** WHAT YOU SHOULD DO **
Run through the records and show each line that includes the string "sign".

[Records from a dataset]
□ □ □ □ □

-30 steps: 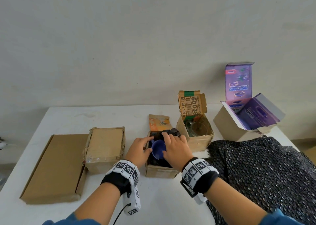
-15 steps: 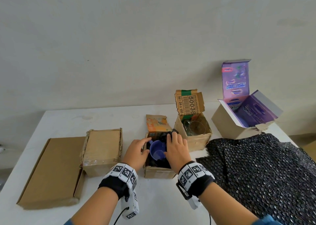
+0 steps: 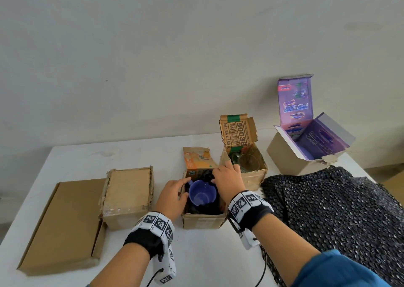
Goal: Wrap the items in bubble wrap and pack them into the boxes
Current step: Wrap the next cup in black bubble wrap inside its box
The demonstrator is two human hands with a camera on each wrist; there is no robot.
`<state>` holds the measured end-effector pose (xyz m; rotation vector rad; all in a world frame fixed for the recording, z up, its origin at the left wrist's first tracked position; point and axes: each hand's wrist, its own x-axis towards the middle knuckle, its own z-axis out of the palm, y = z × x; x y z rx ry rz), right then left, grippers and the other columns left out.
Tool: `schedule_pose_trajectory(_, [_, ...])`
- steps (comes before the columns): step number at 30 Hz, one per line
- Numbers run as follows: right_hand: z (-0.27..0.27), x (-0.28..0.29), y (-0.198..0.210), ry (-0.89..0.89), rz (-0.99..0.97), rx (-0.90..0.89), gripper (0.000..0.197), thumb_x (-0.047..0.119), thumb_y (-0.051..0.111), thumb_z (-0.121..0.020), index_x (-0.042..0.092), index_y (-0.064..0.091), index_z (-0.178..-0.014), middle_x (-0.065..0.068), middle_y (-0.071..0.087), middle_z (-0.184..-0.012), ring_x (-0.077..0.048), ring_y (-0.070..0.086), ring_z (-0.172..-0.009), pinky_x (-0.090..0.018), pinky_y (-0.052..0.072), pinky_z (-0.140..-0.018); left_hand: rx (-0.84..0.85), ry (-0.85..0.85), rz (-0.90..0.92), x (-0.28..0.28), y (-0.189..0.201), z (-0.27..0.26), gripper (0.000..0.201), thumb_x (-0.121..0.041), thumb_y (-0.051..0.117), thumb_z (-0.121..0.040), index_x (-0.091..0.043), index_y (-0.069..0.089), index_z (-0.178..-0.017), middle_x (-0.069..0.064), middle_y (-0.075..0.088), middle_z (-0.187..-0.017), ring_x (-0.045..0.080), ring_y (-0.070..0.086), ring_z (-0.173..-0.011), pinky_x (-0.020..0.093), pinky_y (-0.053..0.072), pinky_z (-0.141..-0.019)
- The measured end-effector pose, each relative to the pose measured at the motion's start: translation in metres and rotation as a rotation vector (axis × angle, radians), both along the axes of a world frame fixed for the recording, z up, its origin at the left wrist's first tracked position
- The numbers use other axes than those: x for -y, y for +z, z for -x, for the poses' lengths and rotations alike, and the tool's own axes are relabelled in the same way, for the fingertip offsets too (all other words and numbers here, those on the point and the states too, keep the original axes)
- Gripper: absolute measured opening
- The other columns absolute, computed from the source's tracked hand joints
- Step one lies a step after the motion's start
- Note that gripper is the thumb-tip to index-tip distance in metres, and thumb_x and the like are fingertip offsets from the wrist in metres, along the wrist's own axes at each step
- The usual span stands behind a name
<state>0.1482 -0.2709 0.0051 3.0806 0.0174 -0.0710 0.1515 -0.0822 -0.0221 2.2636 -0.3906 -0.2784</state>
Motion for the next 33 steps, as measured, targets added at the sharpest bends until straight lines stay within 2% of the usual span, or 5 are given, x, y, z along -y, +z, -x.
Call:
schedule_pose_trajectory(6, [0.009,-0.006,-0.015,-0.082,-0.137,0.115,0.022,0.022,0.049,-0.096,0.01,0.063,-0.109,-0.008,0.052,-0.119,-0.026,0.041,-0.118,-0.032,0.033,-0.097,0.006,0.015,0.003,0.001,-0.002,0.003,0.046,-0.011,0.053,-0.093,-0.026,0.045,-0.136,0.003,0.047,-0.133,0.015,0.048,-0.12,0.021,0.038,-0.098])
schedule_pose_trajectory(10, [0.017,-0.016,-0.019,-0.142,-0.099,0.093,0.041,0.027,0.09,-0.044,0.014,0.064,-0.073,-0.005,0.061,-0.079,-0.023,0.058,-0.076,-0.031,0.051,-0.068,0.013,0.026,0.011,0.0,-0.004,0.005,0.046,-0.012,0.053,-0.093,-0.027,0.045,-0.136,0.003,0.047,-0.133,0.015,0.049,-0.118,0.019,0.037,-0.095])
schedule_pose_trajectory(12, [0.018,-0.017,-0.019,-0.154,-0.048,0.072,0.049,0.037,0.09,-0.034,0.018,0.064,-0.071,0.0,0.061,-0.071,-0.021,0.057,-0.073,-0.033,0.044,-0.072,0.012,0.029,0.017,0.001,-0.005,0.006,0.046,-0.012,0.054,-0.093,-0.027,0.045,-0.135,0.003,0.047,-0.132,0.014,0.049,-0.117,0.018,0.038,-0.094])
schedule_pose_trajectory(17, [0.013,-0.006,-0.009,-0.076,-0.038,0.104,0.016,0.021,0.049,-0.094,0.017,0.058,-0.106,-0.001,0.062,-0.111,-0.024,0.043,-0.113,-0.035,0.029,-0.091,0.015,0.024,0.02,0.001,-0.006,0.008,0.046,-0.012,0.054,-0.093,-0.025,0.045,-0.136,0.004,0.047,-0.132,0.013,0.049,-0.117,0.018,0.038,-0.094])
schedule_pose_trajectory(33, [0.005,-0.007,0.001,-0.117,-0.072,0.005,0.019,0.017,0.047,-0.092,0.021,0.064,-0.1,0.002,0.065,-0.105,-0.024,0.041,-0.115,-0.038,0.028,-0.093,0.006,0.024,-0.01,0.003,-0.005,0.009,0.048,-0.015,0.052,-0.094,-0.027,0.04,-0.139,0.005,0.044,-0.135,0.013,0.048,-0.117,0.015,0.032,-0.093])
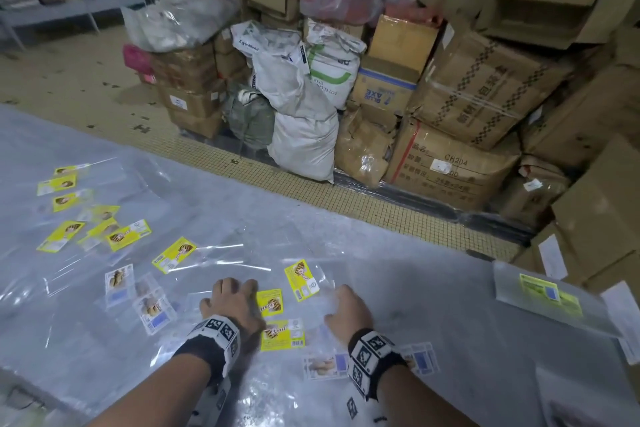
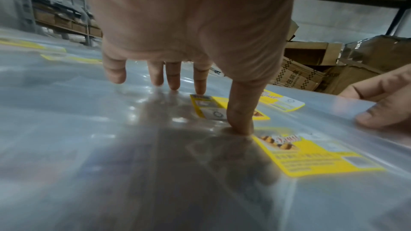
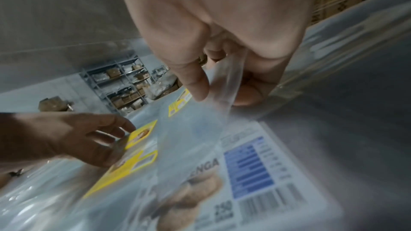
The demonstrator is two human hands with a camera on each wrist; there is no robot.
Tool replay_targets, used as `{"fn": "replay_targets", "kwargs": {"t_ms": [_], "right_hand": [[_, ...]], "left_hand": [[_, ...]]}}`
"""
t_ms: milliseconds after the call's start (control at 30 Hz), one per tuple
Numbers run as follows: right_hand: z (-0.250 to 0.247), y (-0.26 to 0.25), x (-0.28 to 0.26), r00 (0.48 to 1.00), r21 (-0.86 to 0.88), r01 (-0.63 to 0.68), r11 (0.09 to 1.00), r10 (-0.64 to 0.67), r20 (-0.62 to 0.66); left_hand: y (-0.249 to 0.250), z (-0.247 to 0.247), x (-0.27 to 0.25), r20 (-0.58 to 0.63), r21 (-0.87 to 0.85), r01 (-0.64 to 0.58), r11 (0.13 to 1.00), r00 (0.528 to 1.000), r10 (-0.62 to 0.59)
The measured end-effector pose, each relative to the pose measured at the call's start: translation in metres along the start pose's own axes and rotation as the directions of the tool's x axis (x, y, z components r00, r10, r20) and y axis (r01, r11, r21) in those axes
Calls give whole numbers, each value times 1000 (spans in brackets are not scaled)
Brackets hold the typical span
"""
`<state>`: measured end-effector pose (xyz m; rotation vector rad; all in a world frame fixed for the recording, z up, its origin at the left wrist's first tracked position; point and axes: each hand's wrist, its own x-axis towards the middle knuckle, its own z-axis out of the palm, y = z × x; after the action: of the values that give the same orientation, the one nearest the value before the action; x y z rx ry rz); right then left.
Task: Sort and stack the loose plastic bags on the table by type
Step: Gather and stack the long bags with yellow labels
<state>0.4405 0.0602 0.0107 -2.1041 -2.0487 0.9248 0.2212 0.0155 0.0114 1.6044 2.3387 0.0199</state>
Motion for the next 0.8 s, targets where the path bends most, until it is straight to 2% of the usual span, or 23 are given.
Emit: {"fn": "replay_targets", "kwargs": {"t_ms": [100,233,300,367,433,500,667,800], "right_hand": [[-1,5,-3,1000,123,10,992,-10,-4],[3,6,-11,1000,318,-31,948,28,15],[5,4,-14,995,550,-91,830,53,84],[7,2,-18,979,696,-189,693,81,185],[10,2,-20,969,756,-230,613,76,233],[14,-3,-24,969,786,-235,572,77,234],[29,-24,-32,983,824,-168,541,158,97],[43,-45,-45,965,887,-175,427,252,69]], "left_hand": [[5,-5,-1,-67,-23,19,1000,998,-20],[9,-11,6,-27,-3,-38,999,999,38],[10,-9,7,-31,-1,-35,999,999,35],[11,-9,9,-16,-5,-21,1000,1000,21],[11,-9,13,32,16,-22,1000,999,22],[11,-9,19,82,48,-33,998,996,29],[6,-6,33,142,50,-89,995,987,81],[-1,-3,47,219,-15,-183,983,959,182]]}}
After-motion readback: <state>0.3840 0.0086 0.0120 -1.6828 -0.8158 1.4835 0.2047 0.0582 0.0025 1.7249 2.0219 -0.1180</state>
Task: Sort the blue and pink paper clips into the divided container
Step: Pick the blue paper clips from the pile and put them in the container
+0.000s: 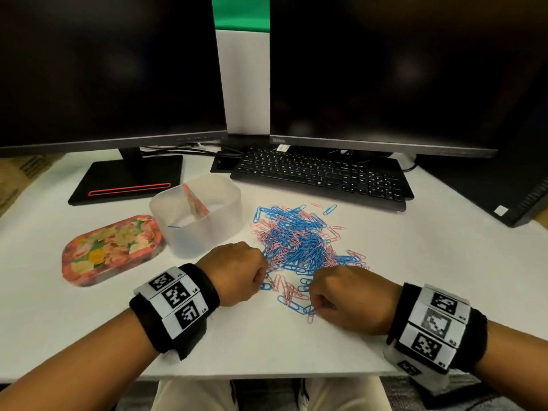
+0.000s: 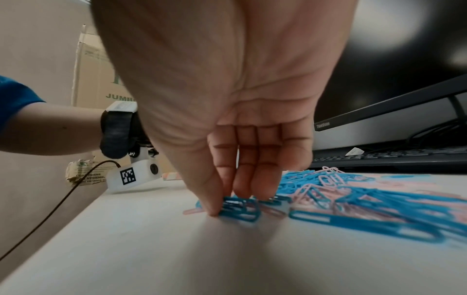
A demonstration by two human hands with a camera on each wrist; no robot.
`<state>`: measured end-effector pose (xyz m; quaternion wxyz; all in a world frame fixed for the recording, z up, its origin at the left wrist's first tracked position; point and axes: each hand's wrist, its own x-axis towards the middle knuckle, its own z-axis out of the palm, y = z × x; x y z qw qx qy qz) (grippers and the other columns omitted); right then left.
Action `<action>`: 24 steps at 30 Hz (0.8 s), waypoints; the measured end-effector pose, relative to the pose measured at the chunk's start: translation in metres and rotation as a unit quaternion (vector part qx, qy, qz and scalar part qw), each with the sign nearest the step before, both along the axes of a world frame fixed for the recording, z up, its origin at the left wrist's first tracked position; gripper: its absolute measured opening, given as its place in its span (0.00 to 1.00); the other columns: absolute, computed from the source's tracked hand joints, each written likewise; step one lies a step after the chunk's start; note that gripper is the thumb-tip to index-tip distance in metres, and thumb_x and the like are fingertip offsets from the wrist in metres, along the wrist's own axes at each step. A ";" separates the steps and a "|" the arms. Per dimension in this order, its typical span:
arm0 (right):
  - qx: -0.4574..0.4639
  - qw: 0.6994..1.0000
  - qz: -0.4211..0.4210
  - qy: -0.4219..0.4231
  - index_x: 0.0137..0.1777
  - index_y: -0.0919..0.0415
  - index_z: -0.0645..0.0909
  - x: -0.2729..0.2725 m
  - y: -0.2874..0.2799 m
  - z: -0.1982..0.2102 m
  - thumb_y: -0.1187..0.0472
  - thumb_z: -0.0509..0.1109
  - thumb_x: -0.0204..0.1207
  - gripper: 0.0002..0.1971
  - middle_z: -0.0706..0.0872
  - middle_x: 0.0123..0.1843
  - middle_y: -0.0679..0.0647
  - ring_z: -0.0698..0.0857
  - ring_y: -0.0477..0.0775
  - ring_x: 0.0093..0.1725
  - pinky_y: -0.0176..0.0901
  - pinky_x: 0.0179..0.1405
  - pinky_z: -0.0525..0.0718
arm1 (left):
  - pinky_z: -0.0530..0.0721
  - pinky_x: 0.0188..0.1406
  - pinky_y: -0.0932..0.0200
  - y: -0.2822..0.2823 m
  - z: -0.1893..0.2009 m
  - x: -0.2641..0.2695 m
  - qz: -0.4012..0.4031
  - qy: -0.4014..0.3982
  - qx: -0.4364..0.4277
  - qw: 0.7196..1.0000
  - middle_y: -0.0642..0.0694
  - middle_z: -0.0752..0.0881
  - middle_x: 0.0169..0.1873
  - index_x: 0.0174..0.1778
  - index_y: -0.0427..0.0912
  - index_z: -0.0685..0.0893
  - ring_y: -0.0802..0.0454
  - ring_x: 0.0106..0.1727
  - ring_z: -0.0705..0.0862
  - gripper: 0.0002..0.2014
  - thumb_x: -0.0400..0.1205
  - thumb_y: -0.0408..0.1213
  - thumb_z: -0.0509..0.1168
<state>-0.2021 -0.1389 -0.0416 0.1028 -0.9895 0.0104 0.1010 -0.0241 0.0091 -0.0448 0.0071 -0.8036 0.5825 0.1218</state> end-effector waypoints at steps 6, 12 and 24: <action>0.051 0.998 -0.023 -0.021 0.43 0.53 0.81 0.007 -0.010 0.007 0.60 0.63 0.75 0.05 0.83 0.43 0.45 0.77 0.45 0.41 0.43 0.47 0.80 | 0.79 0.38 0.56 0.003 -0.005 0.004 -0.002 0.000 -0.016 1.000 0.53 0.82 0.38 0.38 0.50 0.77 0.48 0.42 0.81 0.06 0.78 0.37 0.57; 0.133 0.985 -0.100 -0.039 0.48 0.43 0.79 0.015 -0.023 0.018 0.66 0.63 0.75 0.14 0.88 0.38 0.47 0.84 0.43 0.35 0.38 0.40 0.83 | 0.80 0.40 0.57 0.003 -0.005 0.008 0.021 0.029 -0.057 0.998 0.56 0.83 0.37 0.44 0.50 0.82 0.51 0.42 0.81 0.05 0.77 0.38 0.62; 0.349 0.915 -0.202 -0.011 0.39 0.51 0.78 0.020 -0.030 0.006 0.68 0.57 0.76 0.13 0.81 0.35 0.53 0.75 0.44 0.30 0.43 0.33 0.74 | 0.82 0.42 0.53 0.008 -0.007 0.009 0.035 0.012 -0.020 0.999 0.52 0.82 0.39 0.39 0.51 0.77 0.46 0.44 0.82 0.03 0.79 0.40 0.62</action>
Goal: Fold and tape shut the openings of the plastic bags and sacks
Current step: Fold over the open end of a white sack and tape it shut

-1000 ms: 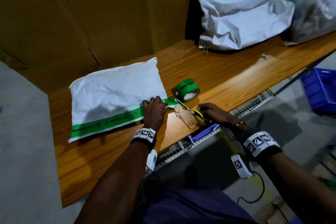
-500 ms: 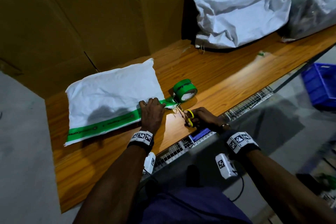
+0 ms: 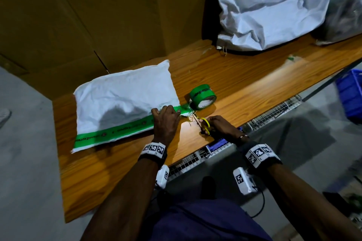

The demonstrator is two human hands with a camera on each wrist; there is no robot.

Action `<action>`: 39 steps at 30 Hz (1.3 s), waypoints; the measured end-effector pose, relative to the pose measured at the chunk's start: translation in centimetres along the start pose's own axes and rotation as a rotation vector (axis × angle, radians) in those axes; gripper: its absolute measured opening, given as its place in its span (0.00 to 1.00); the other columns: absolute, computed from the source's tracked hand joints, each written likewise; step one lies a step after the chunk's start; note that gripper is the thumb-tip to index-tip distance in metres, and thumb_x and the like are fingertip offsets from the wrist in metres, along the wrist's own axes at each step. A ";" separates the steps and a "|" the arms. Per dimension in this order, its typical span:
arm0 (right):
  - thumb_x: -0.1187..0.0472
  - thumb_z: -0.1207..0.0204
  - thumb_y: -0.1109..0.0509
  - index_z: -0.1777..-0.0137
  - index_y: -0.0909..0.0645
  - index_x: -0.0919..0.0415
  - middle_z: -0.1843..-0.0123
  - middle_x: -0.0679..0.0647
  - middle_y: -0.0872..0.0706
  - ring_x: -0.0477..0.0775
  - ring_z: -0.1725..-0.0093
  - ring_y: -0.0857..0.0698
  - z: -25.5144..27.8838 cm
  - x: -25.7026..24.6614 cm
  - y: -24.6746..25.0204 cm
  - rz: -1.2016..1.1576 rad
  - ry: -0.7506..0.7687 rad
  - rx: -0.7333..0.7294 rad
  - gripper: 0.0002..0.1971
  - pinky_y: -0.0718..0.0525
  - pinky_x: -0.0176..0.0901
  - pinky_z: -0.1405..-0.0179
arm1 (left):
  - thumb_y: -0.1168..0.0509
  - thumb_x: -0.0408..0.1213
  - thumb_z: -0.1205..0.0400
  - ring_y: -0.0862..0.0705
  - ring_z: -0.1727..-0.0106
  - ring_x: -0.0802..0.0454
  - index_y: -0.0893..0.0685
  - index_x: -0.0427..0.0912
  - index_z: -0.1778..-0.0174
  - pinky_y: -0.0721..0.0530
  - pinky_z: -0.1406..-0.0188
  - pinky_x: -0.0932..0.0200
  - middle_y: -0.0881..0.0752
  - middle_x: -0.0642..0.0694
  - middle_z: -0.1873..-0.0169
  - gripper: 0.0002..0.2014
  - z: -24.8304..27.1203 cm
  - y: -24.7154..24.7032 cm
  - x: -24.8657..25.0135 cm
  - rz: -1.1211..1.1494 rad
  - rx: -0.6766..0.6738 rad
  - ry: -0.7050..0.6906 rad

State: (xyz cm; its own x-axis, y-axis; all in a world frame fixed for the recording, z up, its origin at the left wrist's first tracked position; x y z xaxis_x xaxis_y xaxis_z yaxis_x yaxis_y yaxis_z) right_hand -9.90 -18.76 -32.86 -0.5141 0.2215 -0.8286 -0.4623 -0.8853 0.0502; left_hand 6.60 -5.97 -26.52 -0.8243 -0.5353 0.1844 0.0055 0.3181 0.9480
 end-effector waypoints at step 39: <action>0.69 0.12 0.37 0.56 0.14 0.72 0.61 0.71 0.14 0.65 0.60 0.12 -1.8 -1.4 -1.7 -0.120 0.072 0.053 0.14 0.09 0.48 0.56 | 0.32 0.44 0.14 0.17 0.53 0.45 0.08 0.46 0.54 0.38 0.47 0.47 0.16 0.50 0.57 0.09 0.5 1.2 0.1 0.221 0.113 -0.014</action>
State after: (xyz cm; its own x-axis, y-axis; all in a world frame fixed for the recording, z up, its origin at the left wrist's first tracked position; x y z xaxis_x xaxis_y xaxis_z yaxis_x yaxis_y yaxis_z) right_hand -7.13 -18.32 -32.79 -0.4007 0.2930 -0.8681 -0.5561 -0.8308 -0.0238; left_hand 6.27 -5.23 -25.49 -0.8182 -0.4320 0.3795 0.1239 0.5121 0.8500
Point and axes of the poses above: each hand's wrist, its own z-axis away from the middle knuckle, its own y-axis out of the back of the hand, x = y × z, the point moved 9 cm from there along -z, towards the middle knuckle
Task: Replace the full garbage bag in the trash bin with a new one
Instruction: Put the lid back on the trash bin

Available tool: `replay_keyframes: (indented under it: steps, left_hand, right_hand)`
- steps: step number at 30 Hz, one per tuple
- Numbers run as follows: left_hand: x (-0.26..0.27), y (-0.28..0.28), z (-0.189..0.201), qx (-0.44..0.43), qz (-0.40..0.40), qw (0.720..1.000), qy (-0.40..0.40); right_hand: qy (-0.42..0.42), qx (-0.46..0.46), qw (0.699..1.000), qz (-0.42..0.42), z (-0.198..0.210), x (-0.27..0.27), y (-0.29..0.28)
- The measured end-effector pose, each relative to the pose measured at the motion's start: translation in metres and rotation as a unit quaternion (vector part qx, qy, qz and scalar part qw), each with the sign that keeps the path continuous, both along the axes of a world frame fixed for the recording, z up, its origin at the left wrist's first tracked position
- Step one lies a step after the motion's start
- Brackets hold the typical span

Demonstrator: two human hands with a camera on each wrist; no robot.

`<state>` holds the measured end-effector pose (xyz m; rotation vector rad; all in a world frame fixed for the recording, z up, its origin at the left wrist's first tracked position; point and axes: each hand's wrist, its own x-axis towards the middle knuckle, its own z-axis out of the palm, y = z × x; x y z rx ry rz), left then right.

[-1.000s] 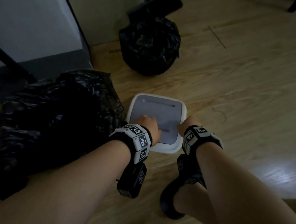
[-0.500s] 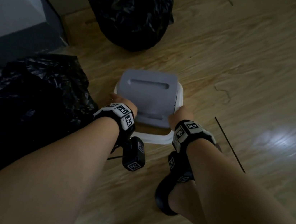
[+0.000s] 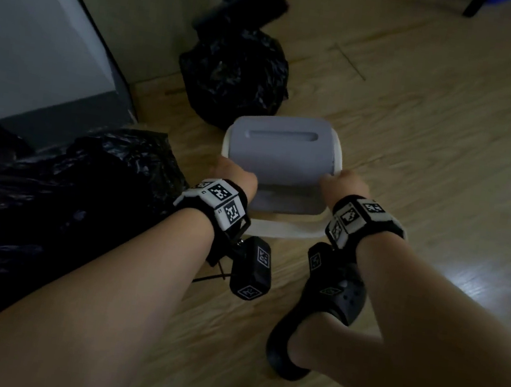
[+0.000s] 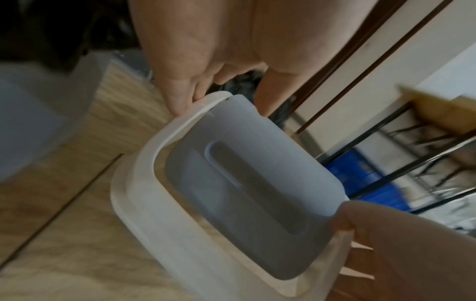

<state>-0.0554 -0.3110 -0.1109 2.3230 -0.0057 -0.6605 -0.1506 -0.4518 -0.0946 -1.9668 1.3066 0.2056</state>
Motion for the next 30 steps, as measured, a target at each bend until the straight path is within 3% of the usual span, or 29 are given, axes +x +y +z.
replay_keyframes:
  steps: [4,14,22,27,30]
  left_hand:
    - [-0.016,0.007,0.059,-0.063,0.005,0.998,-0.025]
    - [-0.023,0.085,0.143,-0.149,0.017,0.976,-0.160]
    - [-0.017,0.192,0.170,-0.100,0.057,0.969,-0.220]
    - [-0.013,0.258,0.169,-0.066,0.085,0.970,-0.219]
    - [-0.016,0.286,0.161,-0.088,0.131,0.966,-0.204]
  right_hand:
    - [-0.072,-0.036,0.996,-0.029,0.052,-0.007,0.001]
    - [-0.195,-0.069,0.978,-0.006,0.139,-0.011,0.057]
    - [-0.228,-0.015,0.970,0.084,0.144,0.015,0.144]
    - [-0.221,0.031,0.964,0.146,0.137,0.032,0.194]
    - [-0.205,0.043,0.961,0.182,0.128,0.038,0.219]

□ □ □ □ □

** TASK SOLUTION **
Action `<action>`: 24 steps at 30 Hz (0.8 s), waypoints; the measured end-effector pose, relative to the pose measured at the chunk's start: translation in metres and rotation as a unit quaternion (vector part qx, qy, qz and scalar part qw), each with the sign nearest the step before, both along the axes of a world frame fixed for the recording, z up, its origin at the left wrist's first tracked position; gripper: its absolute measured opening, given as its place in its span (0.00 to 1.00); the other columns: absolute, computed from the source's tracked hand joints, each written likewise; step one lies a step after the chunk's start; note that gripper is the thumb-tip to index-tip distance in metres, and thumb_x and the like are fingertip offsets from the wrist in metres, along the wrist's own axes at each step. A ";" separates the steps and a "|" the arms. Per dimension in this order, its typical span:
- The measured end-effector pose, each relative to the pose measured at the motion's start: translation in metres and rotation as a unit quaternion (vector part qx, qy, qz and scalar part qw), each with the sign that keeps the path continuous, both along the axes of a world frame fixed for the recording, z up, its origin at the left wrist's first tracked position

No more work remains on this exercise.